Prayer: As Necessary As Breathing

Prayer, like breathing, is not only natural but it is also necessary for our new life in Christ.  I think that we can all agree that it’s a bad thing to stop breathing.  Breathing is so important that it is an automatic function. We don’t have to remind ourselves to breathe. About the only time, we even think about it is when we’ve become short of breath through exertion.

Recently Betty and I were hiking up the side of Mt. Ranier in Washington with some family.  The elevation was high and the going difficult. Not only was the trail steep but it was covered with a thick layer of packed snow. During that hike, John, an experienced mountain hiker, showed me how to change my breathing to adapt to the higher elevation. The same can be said of prayer, we may need to adjust our prayer to changing elevations.

Here’s my suggestion.  Often our prayer life is driven by what is wrong, troubling, confusing, or hurting in our lives. Like pain that drives us to the medicine cabinet or the doctor, the struggles of life and the pain of our souls drives us to prayer.  And there is nothing wrong with that.  Jesus invites us to throw our cares and anxieties upon Him (1 Peter 5:7). However, if problems and pains are the only reason we pray then we will never walk the higher elevations with Jesus. Paul instructed the Thessalonian church to  “Rejoice always; pray without ceasing; in everything give thanks; for this is God’s will for you in Christ Jesus.” (1 Thessalonians 5:16–18, NASB95)  Our prayers are to be continuous and wrapped in joy and thanksgiving.  To walk the higher places we need to look up, rejoicing with thanksgiving instead of looking down at our problems and pains.

Rejoice! It’s not about feeling happy. To rejoice means to look beyond to something better.  Jesus preached, “Blessed are you when people insult you and persecute you, and falsely say all kinds of evil against you because of Me. “Rejoice and be glad, for your reward in heaven is great; for in the same way they persecuted the prophets who were before you.” (Matthew 5:11–12, NASB95) I don’t think that any of us would enjoy being bullied, mocked, beaten or worse because of our faith but Jesus said to rejoice, look farther ahead. We are to rejoice that our names are written in heaven (Luke 10:20). Rejoice because of the harvest no matter your role in it (John 4:36).  Rejoice in hope (Romans 12:12). Rejoice in truth (1 Corinthians 13:6). Paul said it best, “Rejoice in the Lord always; again I will say, rejoice!” (Philippians 4:4, NASB95)  No matter the pains or the victories – Rejoice!

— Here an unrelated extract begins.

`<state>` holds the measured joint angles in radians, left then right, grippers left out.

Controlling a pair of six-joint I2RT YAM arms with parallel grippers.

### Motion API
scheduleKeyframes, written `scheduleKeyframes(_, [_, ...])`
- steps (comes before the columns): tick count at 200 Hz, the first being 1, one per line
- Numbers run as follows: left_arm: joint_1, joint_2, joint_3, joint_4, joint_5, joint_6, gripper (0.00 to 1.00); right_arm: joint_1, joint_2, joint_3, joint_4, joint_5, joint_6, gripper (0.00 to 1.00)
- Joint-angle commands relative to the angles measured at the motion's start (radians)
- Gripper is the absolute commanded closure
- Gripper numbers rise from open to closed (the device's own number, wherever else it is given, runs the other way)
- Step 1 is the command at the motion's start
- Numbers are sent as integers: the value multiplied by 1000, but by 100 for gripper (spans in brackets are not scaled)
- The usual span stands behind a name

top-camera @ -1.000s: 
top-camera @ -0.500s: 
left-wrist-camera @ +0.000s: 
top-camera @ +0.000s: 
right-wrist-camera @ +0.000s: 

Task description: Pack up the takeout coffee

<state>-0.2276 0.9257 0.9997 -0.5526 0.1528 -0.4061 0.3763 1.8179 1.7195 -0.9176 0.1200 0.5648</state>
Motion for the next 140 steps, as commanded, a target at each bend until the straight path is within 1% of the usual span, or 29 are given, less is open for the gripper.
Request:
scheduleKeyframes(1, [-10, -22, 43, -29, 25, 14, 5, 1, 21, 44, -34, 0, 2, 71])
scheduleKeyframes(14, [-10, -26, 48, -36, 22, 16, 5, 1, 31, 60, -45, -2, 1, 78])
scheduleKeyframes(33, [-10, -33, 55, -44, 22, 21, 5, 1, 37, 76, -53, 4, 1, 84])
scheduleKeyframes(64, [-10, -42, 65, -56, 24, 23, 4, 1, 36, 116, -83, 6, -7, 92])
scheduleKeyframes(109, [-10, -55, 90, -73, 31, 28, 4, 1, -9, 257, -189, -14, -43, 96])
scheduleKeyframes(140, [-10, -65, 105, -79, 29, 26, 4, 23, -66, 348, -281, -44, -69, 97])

Ever consider the word “thanksgiving”?  Giving thanks is not an act of obligation, it’s one of grace. Thanks should be given freely, not out of compulsion or habit. The giving of thanks is vitally important because it recognizes relationship and the freely granted service of another.  It changes our view from something owed to something given.  If we ask “please pass the salt” and the other person does pass the salt, it is not because they owed us something.  The salt passer did so freely and not under compulsion or debt. It is for that reason that we say “thank you”. Keeping our prayers wrapped in thanksgiving recognizes God’s unwarranted grace towards us. Thanking Jesus in advance, even before we see the results of our prayer, keeps us from treating God like a bubble-gum machine. (As in, I dropped the quarter in, I prayed, so you owe me something).   

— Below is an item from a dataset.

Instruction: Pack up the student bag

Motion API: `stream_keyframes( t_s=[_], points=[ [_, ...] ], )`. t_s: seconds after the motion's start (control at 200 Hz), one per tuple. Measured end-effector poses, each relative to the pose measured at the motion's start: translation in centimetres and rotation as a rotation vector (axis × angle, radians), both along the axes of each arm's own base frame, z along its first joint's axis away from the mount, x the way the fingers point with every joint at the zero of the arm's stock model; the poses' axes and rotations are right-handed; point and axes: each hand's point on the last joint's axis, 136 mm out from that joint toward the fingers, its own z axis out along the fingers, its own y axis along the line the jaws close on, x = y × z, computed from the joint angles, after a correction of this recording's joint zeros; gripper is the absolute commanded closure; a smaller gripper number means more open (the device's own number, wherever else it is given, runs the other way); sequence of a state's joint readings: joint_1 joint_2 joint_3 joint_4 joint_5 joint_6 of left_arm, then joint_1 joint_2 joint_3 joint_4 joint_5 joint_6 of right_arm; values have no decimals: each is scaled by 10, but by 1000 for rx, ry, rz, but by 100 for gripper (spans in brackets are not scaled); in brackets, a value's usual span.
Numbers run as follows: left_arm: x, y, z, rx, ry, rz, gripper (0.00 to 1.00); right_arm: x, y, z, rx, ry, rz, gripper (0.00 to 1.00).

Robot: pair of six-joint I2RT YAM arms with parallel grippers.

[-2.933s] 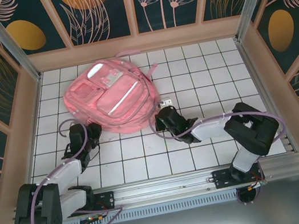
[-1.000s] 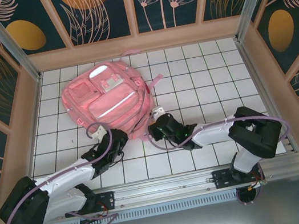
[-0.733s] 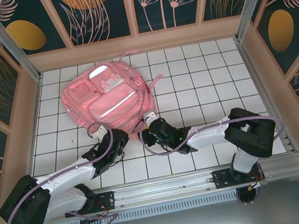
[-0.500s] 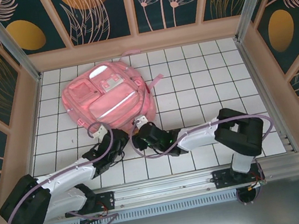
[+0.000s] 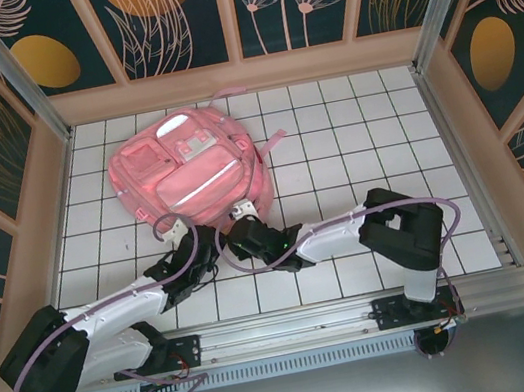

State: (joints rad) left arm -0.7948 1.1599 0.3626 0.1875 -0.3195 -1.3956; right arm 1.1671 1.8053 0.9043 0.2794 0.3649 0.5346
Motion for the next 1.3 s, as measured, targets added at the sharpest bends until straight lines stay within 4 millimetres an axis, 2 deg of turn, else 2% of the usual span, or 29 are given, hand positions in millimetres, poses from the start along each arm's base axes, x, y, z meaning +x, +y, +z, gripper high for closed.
stream_keyframes(
  t_s=[0.125,0.26,0.44,0.701,0.956,1.106,1.216,1.301],
  points=[
    [0,0,0,-1,-1,0,97,-1,-2,0,-12,-18,-20,79],
    [0,0,0,-2,-1,-1,97,0,-6,-1,-24,-29,-38,100],
    [0,-1,1,-6,0,-5,100,-2,-11,-2,-35,-48,-46,100],
    [-2,-6,9,-37,-15,-22,100,2,-32,7,-37,-71,-68,100],
    [-12,5,19,-90,-54,-17,100,28,-67,19,-17,-65,-104,100],
    [-20,12,27,-121,-77,-12,100,42,-75,23,5,-51,-78,100],
    [-25,21,32,-125,-95,1,100,61,-90,22,-1,-46,-86,100],
    [-28,24,40,-143,-115,-1,100,63,-87,22,15,-34,-38,100]
  ],
)
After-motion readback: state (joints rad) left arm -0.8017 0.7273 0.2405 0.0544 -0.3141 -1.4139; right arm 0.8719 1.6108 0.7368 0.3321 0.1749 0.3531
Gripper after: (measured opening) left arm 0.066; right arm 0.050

As I panted for breath on the side of Mt. Ranier all I could focus on was the next step and the next breath. Changing my breathing as John suggested, allowed me to look up and see the beauty and majesty of God that surrounded us in that place. It did not change the difficulty of the trail but it did allow me to enjoy the journey instead of just suffering through it.  By wrapping our prayers in joy and thanksgiving our focus changes.  We begin to see God’s hands in places that we never expected. Our eyes are opened to the majesty and beauty of God’s creation.  Instead of focusing on the faults of others or ourselves we begin to see our world through the eyes of hope. Offering thanks to God through Jesus allows us to lift our heads and focus on Him and not on the problems and pains of life.